Tot Walsh

Personal information
- Full name: Thomas Walsh
- Date of birth: 12 February 1900
- Place of birth: Bolton, Lancashire, England
- Date of death: 22 November 1950 (aged 50)
- Place of death: Hurst, Lancashire, England
- Height: 5 ft 7 in (1.70 m)
- Position(s): Centre forward

Senior career*
- Years: Team / Apps / (Gls)
- 1920–1923: Bolton Wanderers / 22 / (4)
- 1923–1928: Bristol City / 142 / (88)
- 1928–19??: Crystal Palace / 8 / (1)
- Hurst
- Chorley
- 1929–1930: Mossley / 2 / (0)

= Tot Walsh =

English footballer

Thomas Walsh (12 February 1900 – 22 November 1950) was an English footballer who played as a centre forward.

==Career==
Thomas "Tot" Walsh scored 77 goals in reserve team matches during three seasons at Bolton Wanderers.

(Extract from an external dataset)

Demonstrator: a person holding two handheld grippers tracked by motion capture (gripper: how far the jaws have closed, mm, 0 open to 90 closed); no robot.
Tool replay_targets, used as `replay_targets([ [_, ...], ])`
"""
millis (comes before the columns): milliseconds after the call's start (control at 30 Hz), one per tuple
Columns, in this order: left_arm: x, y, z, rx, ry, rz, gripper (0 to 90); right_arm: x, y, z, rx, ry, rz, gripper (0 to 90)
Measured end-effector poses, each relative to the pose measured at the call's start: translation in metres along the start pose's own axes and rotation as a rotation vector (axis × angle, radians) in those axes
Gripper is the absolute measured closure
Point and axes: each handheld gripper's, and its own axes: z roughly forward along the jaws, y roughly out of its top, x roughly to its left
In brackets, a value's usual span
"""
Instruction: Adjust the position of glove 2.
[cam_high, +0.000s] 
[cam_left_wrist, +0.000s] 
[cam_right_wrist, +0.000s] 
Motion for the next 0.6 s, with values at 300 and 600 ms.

He joined Bristol City in January 1924. During his time with the club he recorded the most League Goals in a match for Bristol City with 6 scored against Gillingham in a Division 3 South match on 15 January 15, 1927. He was also the club's top scorer in both the 1925–26 season (25) and 1926–27 season (32).

Walsh moved on to Crystal Palace in May 1928 before returning to Lancashire where he played two games for Mossley in the 1929–30 season. He died in 1950.